Assigned task. What lines in the listing below hold the string "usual"? Please copy them out.

Stored data.
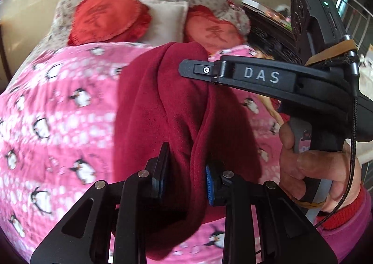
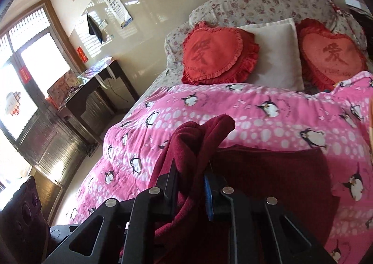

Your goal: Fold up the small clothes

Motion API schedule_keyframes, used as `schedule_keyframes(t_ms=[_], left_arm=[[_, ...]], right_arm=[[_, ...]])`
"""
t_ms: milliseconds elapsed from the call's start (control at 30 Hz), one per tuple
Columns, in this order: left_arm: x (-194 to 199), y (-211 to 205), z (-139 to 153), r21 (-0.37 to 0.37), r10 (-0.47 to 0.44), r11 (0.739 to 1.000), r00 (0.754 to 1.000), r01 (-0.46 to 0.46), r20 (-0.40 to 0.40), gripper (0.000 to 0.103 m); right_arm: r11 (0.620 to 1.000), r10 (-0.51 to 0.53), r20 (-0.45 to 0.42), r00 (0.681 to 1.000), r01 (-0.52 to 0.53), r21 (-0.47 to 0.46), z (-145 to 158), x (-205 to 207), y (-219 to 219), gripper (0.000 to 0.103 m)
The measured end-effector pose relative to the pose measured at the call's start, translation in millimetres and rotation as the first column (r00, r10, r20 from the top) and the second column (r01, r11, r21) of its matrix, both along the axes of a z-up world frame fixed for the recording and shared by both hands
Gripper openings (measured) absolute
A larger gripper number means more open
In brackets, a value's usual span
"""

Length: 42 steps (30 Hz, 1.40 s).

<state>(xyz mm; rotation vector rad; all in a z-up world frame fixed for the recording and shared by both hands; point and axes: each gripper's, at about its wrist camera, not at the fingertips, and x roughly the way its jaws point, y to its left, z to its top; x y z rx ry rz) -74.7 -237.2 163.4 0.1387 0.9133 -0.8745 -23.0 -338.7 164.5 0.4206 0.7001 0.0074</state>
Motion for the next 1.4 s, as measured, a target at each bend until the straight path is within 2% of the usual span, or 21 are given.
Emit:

Result of the task.
In brackets, a value's usual span
Motion for the next 1.4 s, as measured, a target at each bend until the straight path is within 2% of the usual span, or 21 are given.

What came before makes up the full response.